Tracing security policy permissions in JavaScript

Question

I'm working on a glorified click-jacker which uses CNAMES for navigation (example.bit -> example.speech.is) and I want to allow cross-domain access to the contents of an iFrame. The child iframe has headers set to:

Access-Control-Allow-Origin: *
Content-Security-Policy: default-src 'self' 'unsafe-inline' *.speech.is http://bits.speech.is https://bits.speech.is http://speech.is

But I am still unable to access the iframe using iframe.windowContent.document (actually it's speech.windowContent.document). Firefox gives me:

Error: Permission denied to access property 'document'

While Chrome reports:

SecurityError: Blocked a frame with origin "http://bits.speech.is" from accessing a frame with origin "http://208.113.212.187". Protocols, domains, and ports must match.
code: 18
message: "Blocked a frame with origin "http://bits.speech.is" from accessing a frame with origin "http://208.113.212.187". Protocols, domains, and ports must match."
name: "SecurityError"
stack: "Error: Blocked a frame with origin "http://bits.speech.is" from accessing a frame with origin "http://208.113.212.187". Protocols, domains, and ports must match.↵    at <anonymous>:2:21↵    at Object.InjectedScript._evaluateOn (<anonymous>:580:39)↵    at Object.InjectedScript._evaluateAndWrap (<anonymous>:539:52)↵    at Object.InjectedScript.evaluate (<anonymous>:458:21)"

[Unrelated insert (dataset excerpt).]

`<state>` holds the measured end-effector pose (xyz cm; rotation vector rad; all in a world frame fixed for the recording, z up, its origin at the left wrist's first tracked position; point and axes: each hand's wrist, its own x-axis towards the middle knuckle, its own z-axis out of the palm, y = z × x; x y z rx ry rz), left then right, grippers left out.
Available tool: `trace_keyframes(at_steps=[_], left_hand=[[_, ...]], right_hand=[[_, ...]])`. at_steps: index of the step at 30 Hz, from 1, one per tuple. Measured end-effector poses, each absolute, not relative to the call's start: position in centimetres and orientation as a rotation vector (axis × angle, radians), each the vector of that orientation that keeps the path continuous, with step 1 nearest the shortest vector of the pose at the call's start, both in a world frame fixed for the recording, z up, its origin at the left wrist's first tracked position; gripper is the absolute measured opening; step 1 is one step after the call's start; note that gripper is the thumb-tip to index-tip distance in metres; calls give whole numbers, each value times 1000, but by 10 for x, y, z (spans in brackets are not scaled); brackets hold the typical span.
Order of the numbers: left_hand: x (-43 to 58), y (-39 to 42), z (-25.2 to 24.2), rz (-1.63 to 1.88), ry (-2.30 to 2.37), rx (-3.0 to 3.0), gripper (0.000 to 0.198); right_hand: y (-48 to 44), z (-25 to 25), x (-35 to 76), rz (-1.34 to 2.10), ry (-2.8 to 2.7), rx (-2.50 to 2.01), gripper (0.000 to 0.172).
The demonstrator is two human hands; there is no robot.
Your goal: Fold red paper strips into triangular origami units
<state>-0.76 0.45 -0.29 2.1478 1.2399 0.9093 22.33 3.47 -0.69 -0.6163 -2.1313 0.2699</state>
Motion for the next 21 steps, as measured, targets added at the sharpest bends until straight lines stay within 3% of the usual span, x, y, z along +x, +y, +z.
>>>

Is there anyway to trace where this security policy is getting set?

Answer 1

Access-Control-Allow-Origin:* allows certain CORS requests from XHR, but does not allow direct JS acces through the iframe. If you want to use communicate with the iframe you could use postMessage instead, and implement listeners in both the iframe and the parent. Of course you then need to control the page shown in the iframe.